What to produce → Transcribe the complete listing exactly.
══ The data
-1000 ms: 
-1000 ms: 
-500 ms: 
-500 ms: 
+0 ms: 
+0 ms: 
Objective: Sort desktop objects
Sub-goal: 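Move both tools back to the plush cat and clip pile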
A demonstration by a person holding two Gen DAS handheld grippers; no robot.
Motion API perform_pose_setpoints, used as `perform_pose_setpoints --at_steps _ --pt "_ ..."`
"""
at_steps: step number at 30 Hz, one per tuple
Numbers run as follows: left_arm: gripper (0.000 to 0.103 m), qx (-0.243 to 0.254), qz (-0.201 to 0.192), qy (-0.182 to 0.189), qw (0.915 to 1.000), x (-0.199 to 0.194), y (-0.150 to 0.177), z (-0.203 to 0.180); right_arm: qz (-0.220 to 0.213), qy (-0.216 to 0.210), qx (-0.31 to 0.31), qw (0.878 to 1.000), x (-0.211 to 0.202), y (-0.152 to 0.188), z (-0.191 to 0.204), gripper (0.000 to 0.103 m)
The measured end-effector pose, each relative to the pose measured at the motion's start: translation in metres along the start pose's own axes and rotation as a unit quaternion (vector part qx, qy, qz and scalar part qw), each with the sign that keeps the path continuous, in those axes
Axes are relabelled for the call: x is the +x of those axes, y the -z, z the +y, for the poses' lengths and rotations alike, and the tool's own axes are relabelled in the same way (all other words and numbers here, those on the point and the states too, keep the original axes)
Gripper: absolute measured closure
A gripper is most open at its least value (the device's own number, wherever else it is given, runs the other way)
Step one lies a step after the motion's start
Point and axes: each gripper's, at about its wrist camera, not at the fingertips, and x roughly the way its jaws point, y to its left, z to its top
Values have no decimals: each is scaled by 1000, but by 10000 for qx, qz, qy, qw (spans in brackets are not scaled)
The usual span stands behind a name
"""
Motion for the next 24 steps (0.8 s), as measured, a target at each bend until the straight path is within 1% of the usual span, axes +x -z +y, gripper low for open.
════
Answer box →
-1000 ms: 
-1000 ms: 
-500 ms: 
-500 ms: 
+0 ms: 
+0 ms: 
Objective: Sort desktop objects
Sub-goal: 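Move both tools back to the plush cat and clip pile
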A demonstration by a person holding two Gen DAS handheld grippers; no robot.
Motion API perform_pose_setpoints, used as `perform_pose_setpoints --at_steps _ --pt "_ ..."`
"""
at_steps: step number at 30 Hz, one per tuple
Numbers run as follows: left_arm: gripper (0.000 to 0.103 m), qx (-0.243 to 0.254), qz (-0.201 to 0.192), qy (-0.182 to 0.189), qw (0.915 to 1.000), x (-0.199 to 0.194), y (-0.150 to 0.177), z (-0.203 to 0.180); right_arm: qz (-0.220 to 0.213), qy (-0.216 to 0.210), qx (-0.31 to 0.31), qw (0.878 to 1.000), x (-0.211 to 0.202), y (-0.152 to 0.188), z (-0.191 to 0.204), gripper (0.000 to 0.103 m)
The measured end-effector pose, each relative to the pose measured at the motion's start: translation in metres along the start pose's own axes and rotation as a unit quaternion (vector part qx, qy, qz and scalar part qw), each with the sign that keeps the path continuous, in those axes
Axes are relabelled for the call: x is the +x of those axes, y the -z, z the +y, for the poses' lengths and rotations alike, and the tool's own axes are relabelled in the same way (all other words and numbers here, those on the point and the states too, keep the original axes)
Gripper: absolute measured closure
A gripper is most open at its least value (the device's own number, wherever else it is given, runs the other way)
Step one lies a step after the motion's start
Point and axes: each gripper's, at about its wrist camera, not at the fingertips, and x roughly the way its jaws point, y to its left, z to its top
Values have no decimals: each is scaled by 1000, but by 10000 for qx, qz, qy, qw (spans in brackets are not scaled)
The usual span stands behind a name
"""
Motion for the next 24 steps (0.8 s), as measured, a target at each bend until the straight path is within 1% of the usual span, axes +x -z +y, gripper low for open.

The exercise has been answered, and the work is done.